Male1: Sometimes, we are called down to the emergency room and they do a sonogram with the girl’s ovaries and they say one of them is twisted? How can an ovary twist?
Male2: Somebody in about 1920 said that it came from cranking an automobile, well, we do not crank our automobiles anymore, so I guess that is not the only answer. The people said it came from gymnastics from a little kid doing summersaults. It probably has to do with a certain looseness that some ovaries are just attached to the ligaments as others, but it is true that an ovary suspended on the fallopian tube, inside a girl, she has got a uterus and a fallopian tube hanging like branches from a tree, one on each side. At the tips of which are ovaries and if that ovary twists on the fallopian tube, it gets choked, on the fallopian tube, it gets choked, loses its blood supply and that is a real emergency.
Male1: If you get surgery, do you have to open up the whole belly or do you go down with a little scope?
Male2: So the skill of pediatric surgeon today, modern approach is to use minimal invasive approaches, tiny little trocar incisions and you can untwist that ovary and even if you have to remove it, even if you decide to remove it, it can be done with a very small incision in many cases.
Male1: Sometimes they see fluid, a big fluid sac around the ovary and that is the surgery that is women becoming women because they get sometimes a gluteal cyst.
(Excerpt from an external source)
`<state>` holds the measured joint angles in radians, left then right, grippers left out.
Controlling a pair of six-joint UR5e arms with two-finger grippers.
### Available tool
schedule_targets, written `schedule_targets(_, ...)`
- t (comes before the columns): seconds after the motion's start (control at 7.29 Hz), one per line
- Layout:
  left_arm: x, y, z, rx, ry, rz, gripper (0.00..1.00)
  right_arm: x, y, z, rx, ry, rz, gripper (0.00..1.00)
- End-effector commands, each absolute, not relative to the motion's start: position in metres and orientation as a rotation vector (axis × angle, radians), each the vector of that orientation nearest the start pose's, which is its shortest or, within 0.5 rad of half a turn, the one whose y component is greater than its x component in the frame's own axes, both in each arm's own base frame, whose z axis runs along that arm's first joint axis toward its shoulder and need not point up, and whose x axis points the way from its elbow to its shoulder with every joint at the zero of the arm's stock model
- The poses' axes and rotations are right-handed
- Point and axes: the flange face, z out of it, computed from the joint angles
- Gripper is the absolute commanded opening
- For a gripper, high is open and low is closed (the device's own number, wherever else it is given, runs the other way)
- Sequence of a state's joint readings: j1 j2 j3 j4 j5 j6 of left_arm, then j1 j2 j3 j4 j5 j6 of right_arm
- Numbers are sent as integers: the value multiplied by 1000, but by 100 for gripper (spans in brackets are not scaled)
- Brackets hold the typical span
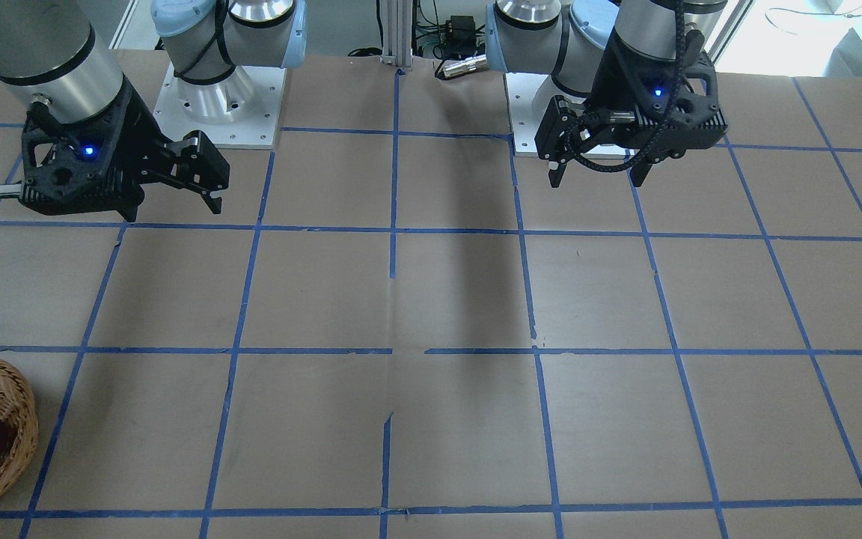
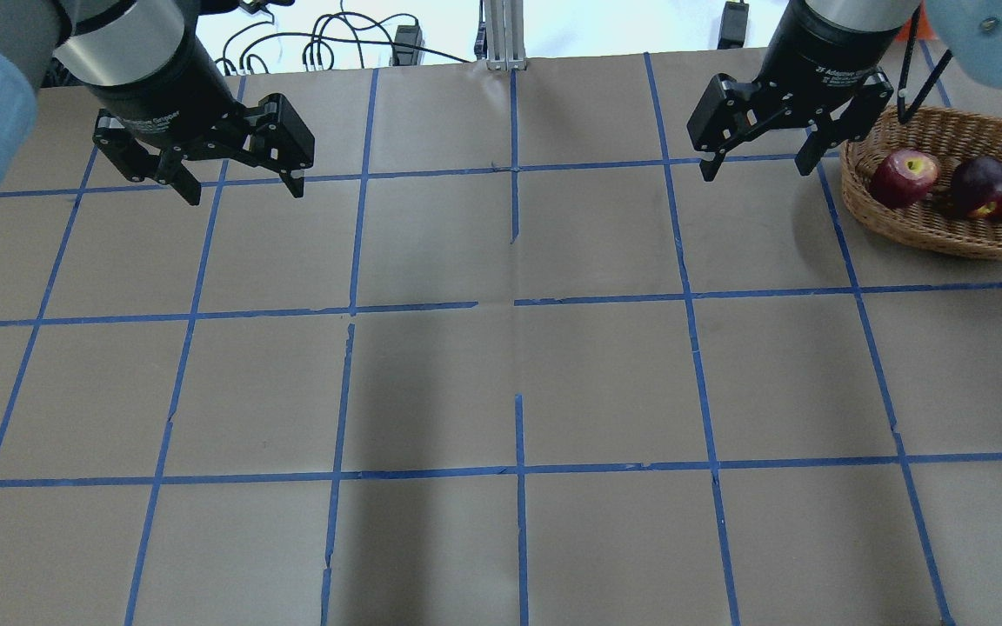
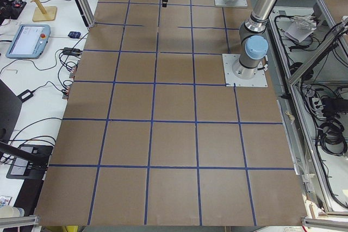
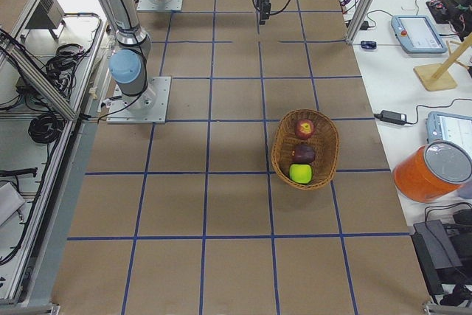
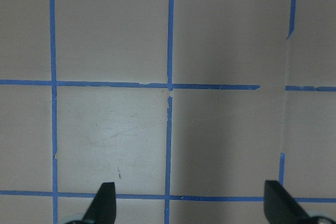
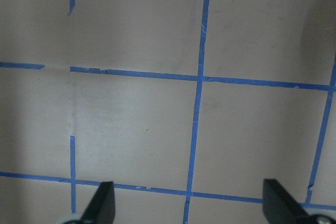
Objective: Put all apples into basket
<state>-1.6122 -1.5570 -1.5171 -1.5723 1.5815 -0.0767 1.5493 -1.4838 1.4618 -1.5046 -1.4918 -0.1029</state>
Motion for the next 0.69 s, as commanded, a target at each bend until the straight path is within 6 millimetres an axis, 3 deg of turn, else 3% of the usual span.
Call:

Male2: That is very interesting because during the reproductive years, when girls are releasing eggs from the age ten to eleven to age 50, little cysts form as part of the normal fertility processes as eggs are released in the middle of the menstrual cycle and making the woman fertile, but amazingly, that starts in utero. Little ovaries in utero are stimulated by hormones and nowadays, we see patients who are not yet born because they have cysts on their ovaries. Little clear cysts, that is normal physiology and if left alone will usually just resolve and be fine.
Male1: But the trick is—it is fluid in a sac from the ovary. That is always benign, is that correct?
Male2: Yes, it is always benign in a little tiny baby and occasionally that can cause a twisting of the ovaries, so that has to be looked at carefully by a good sonographer and a good pediatric surgeon with some familiarity.
Male1: If it is on the ovary, that is not fluid and enlarging, that is not such a good thing to hear, is that true?
Male2: Well cancer of the ovary in the first months and weeks of life is essentially unheard of, but in older child, if there is something more solid growing, it can be tumor. The most common tumor we see in a girl’s ovary is benign. It needs to come out, but it is benign, it is called a teratoma. There are cancers unfortunately, that is terrible, endocarcinoma of the ovary that is such a threat to women is rare in children, fortunately, but like most things in pediatrics, children make different kinds of cancers, often times more treatable than the adult variations and they still need attention.